The first interview included parents of 18 818 children; we excluded 1099 because of missing or implausible gestational age, gestation at birth of greater than 41 weeks, or the natural mother not being the respondent, leaving 17 719. Of this initial sample, parents of 14 273 (81%) children were interviewed at 3 years and 14 056 (79%) at 5 years (fig 1⇓).
Table 1⇓ shows the maternal characteristics at 9 months, and table 2⇓ shows characteristics of the children. A greater proportion of babies born before 32 weeks were from ethnic groups other than white British compared with the remaining gestation cohorts. Proportions of multiple births and firstborn infants were higher in the preterm groups compared with term groups. Mothers of infants born before 37 weeks of gestation were slightly more likely to be single and less likely to have educational qualifications or work in a managerial position than those of mature babies. Mothers of very preterm infants were more likely to smoke and less likely to breast feed for four or more months than were those who delivered at 37 weeks or later.
Growth and weight gain
Height and weight decreased across gestational age groups with increasing prematurity, and this effect was present at both 3 and 5 year assessments (table 3⇓). We also found several differences between specific gestational age groups. Figure 2⇓ shows the classification of body mass index by gestational age. At 3 and 5 years, the highest proportion of children classified as obese was in the late preterm group. Children born very preterm were most likely to be classified as underweight at both 3 and 5 years.
General health status
Measures of general health, hospital admissions, and longstanding illness showed similar patterns. A gradient of increasing risk of poorer outcomes with increasing prematurity extended across the range of gestational age groups (tables 4⇓ and 5⇓). With respect to the first nine months of life, the most common primary reasons for admission to hospital were respiratory disorders, including chest infection and wheezing or asthma; gastrointestinal disorders, including gastroenteritis and gastro-oesophageal reflux; and viral illness or fever. The proportion of infants admitted to hospital for chest infections increased with increasing prematurity (data not shown). For all general health measures, the odds ratios associated with moderate and late preterm and early term birth were smaller than those associated with very preterm birth, but the number of children with health problems was much larger for children born at moderate and late preterm or early term. The population attributable fractions associated with moderate/late preterm and early term birth were larger than those for very preterm birth: 5.7% and 7.2% compared with 3.8% for having at least three hospital admissions between 9 months and 5 years, 7.7% and 0.2% compared with 3.2% for limiting longstanding illness at 3 years, and 5.4% and 5.4% compared with 2.7% for limiting longstanding illness at 5 years.

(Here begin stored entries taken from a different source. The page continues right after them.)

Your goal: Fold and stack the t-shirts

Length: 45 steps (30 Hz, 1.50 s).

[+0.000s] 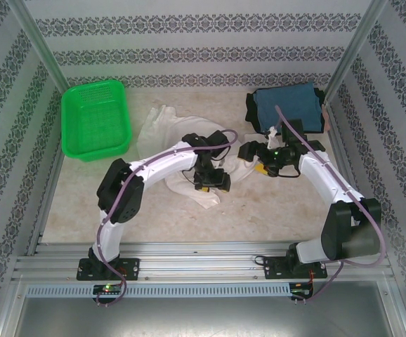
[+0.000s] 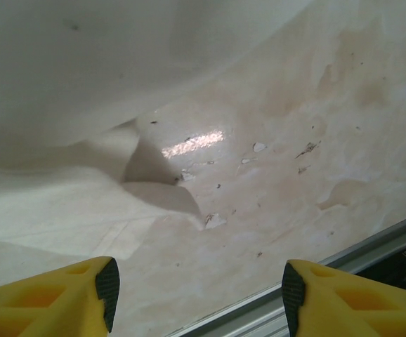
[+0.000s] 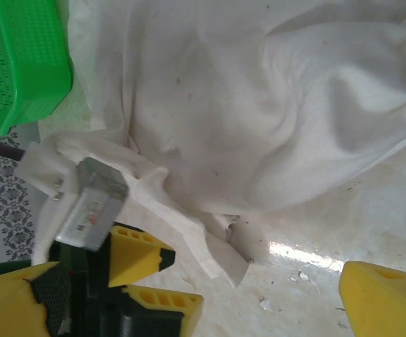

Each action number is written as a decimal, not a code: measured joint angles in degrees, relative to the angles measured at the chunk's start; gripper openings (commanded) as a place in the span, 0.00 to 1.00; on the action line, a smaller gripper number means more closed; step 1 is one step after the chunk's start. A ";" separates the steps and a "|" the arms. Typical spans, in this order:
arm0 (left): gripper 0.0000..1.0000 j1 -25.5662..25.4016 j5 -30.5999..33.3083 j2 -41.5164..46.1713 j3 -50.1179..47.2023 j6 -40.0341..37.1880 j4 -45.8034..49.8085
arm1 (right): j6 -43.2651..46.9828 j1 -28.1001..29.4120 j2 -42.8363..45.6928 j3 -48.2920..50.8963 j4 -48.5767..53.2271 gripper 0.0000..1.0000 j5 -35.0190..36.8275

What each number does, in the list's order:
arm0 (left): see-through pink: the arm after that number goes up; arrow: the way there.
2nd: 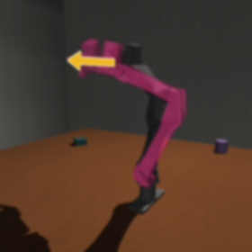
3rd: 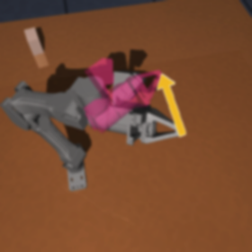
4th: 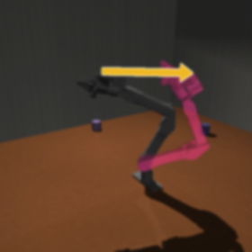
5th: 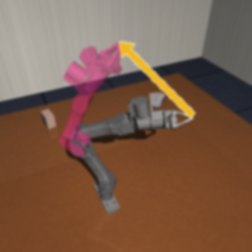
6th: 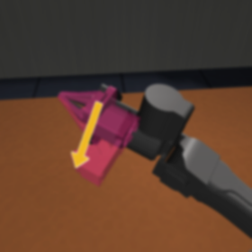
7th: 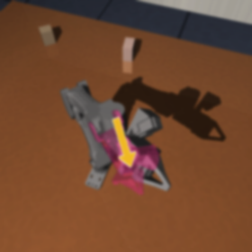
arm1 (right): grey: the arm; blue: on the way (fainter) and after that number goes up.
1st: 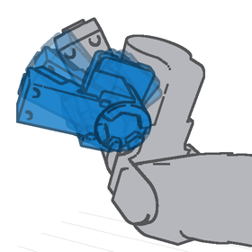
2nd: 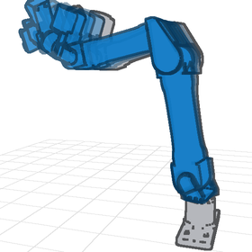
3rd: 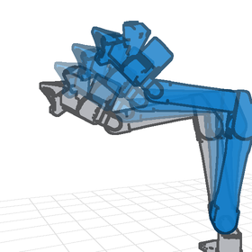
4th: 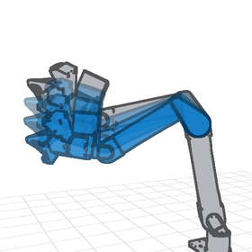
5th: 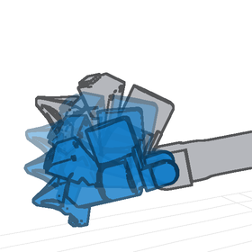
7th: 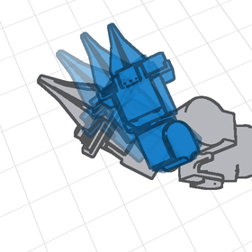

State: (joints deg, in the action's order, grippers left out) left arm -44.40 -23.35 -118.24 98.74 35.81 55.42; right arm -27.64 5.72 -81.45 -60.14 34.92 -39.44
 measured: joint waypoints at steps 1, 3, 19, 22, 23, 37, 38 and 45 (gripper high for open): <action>0.63 -0.35 0.04 -0.79 0.28 -0.11 0.02 | 0.11 -0.02 0.00 0.00 -0.02 0.98 0.00; 0.62 -0.92 0.09 -2.19 0.72 -0.48 0.79 | 0.52 -0.31 0.00 0.00 0.00 0.98 -0.02; 0.44 -2.75 5.05 -11.45 6.84 -3.15 5.03 | 1.79 -3.30 -1.36 2.27 -2.25 0.97 -0.57; 0.34 -2.71 6.12 -13.64 9.18 -3.82 6.45 | 2.12 -3.37 -2.64 2.32 -3.30 0.97 -0.72; 0.29 -2.71 6.36 -13.68 9.49 -3.96 6.73 | 2.19 -3.39 -3.04 2.32 -3.69 0.97 -0.96; 0.00 -0.09 9.53 2.08 3.67 -5.84 7.78 | 2.14 -6.73 -13.88 -2.40 -4.31 0.85 9.14; 0.00 0.83 10.12 5.88 3.54 -5.77 8.00 | 2.10 -6.99 -15.17 -4.15 -4.46 0.83 10.60; 0.00 11.63 14.95 30.45 2.14 -4.59 8.74 | 0.02 -6.69 -24.41 -14.86 -5.64 0.68 16.37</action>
State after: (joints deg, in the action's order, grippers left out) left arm -32.77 -8.40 -87.79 100.88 31.22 64.16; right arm -27.62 -0.97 -105.86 -75.00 29.28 -23.07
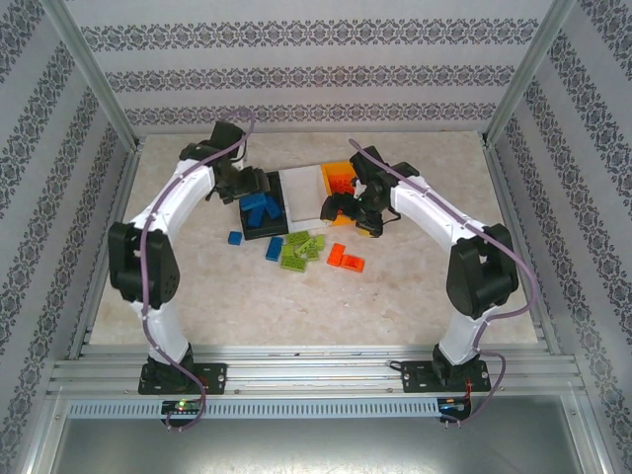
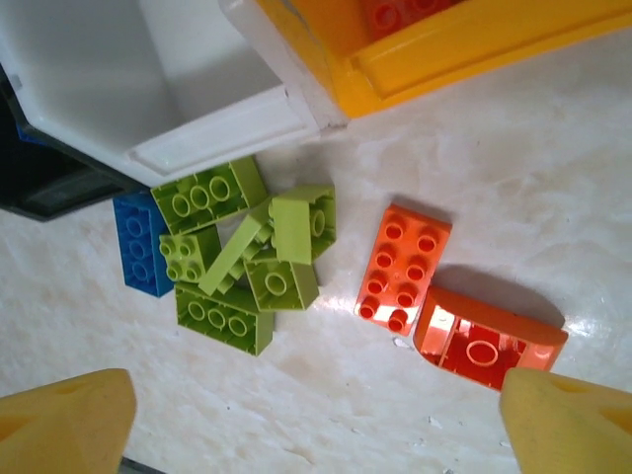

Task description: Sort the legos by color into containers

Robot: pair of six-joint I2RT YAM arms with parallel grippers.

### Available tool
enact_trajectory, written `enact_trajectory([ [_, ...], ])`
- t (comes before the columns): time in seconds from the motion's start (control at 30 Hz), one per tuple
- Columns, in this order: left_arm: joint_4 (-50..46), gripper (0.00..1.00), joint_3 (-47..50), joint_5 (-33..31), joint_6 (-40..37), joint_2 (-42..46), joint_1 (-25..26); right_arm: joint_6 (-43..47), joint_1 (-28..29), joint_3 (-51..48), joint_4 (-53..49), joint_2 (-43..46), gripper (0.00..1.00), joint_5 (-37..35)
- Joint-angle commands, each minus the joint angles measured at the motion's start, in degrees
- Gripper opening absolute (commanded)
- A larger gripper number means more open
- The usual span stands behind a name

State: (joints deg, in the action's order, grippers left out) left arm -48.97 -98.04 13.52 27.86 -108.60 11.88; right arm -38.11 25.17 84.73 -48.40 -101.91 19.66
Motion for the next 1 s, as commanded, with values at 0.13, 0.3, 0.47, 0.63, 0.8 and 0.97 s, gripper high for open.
enact_trajectory([
  [0.13, -5.80, 0.66, -12.80, 1.08, -1.14, -12.39, -0.59, 6.41, 2.09, -3.01, -0.36, 7.13, 0.98, -1.44],
  [0.3, -7.32, 0.72, -16.92, 0.51, -1.48, -14.48, -0.58, 6.82, 1.26, -5.37, -0.12, 9.16, 0.98, -2.61],
  [0.47, -8.40, 0.76, -17.05, 0.57, -1.55, -13.35, -0.58, 7.34, 0.71, -6.70, -0.09, 7.70, 0.98, -1.46],
  [0.63, -8.00, 0.79, -13.70, 0.10, -1.99, -9.31, -0.66, 12.31, 1.39, -6.23, -4.93, 3.90, 0.97, -4.58],
  [0.8, -7.52, 0.81, -8.01, -0.02, -3.17, -4.25, -0.69, 12.99, 0.85, -7.07, -6.61, 2.24, 0.93, -6.04],
  [0.97, -5.30, 0.80, 3.62, 0.10, -4.25, 4.03, -0.50, 10.99, 3.67, -5.39, -4.46, 0.22, 0.89, -3.60],
])
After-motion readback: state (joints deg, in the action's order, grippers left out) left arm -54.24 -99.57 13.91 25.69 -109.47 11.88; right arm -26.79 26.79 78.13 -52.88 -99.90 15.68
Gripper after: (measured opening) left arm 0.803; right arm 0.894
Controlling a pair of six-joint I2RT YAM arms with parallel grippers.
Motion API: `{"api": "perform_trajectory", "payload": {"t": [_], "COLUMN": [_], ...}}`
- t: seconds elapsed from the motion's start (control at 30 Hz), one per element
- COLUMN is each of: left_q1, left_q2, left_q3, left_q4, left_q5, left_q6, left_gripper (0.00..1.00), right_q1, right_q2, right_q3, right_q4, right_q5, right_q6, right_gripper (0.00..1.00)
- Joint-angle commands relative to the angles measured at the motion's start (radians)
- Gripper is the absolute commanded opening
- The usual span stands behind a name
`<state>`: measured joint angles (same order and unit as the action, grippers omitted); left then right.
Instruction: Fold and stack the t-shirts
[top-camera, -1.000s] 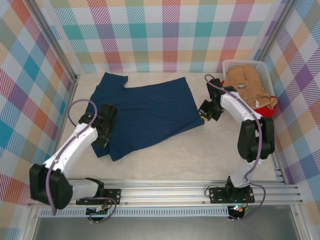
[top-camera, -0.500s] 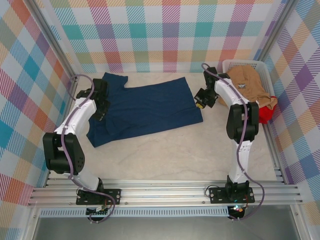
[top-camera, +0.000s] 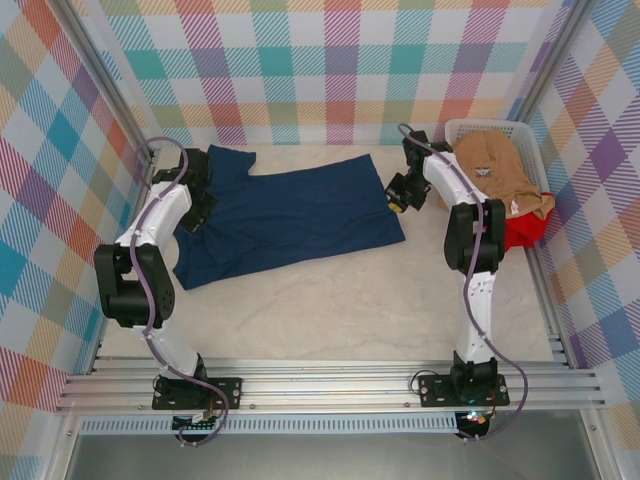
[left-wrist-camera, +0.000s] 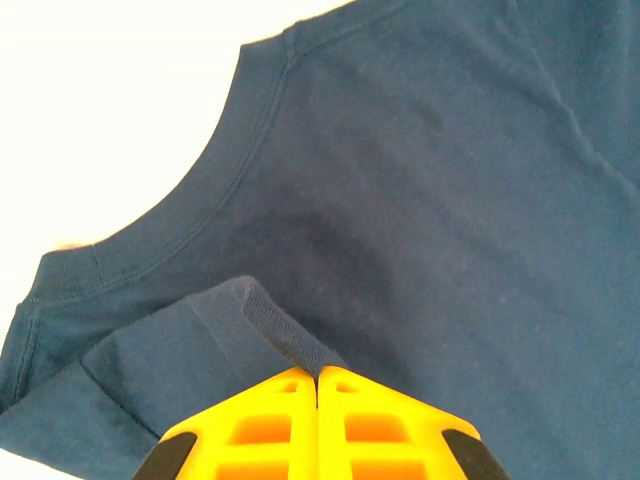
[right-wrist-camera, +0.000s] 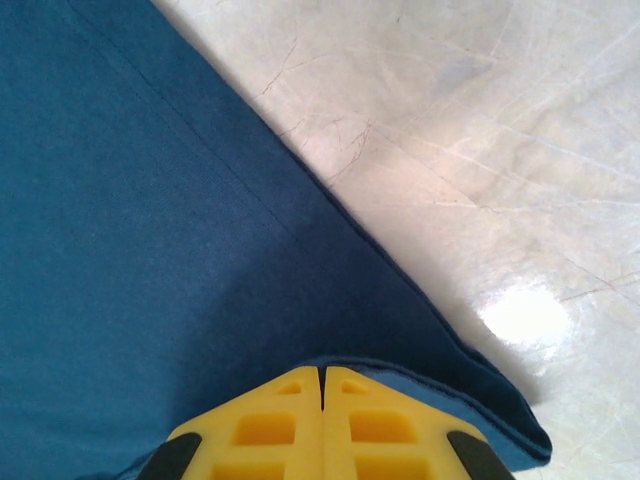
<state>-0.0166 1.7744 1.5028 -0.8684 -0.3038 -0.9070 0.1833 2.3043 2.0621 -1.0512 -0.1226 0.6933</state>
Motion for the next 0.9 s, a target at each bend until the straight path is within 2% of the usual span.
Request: {"api": "perform_trajectory", "payload": {"t": [0.0,0.17,0.87], "left_q1": [0.014,0.015,0.055], "left_q2": [0.006,-0.025,0.048], "left_q3": [0.048,0.028,0.036], "left_q4": [-0.063,-0.117,-0.06], "left_q5": [-0.072,-0.132,-0.132], "left_q6": [0.018,-0.016,0.027], "left_gripper": [0.0,0.0,0.0], "right_q1": [-0.004,-0.005,-0.007], "right_q2": [0.04,0.076,0.21], "right_q3": [0.069,0.142,0.332], "right_q4": [-0.056,-0.106,-0.149], "right_q5": [0.02,0.061,0.003], "right_q6": [-0.017,-0.009,-0.006], "right_gripper": [0.0,0.0,0.0]}}
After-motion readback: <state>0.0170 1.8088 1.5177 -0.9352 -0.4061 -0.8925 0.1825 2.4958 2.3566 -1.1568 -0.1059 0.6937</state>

Parents’ subjective rating of their children’s health at 5 years of age also broadly reflected a similar pattern. Children’s health was more likely to be perceived as poor with increasing degrees of prematurity (table 6⇓).
Asthma and wheeze
Asthma and wheezing also showed a gradient of effect with increasing prematurity, but with particularly high odds in children born very preterm (tables 7⇓ and 8⇓). At 5 years, treatments for asthma were the most commonly prescribed drugs; the odds ratios for needing asthma treatment increased with increasing prematurity. We found no difference in use of prescribed drugs according to gestation at birth after exclusion of drugs for asthma (data not shown).
This is the first large population based study in the UK to explore the relation between gestational age at birth and later health outcomes. Our results consistently showed a gradient of worsening health outcomes with decreasing gestation at birth. This gradient extended across the whole range of gestational age groups, from very preterm to full term, suggesting a “dose-response” effect of prematurity. However, although the risks of health problems were highest in the very preterm group, the greater number of late preterm and early term births resulted in larger attributable fractions at these stages of pregnancy. Our results challenge widely held views that long term health outcomes for moderate and late preterm babies are similar to those for babies born at full term. The results also challenge perceptions about outcomes for babies born during part of the period of gestation that has traditionally been regarded as “term” (37-38 weeks).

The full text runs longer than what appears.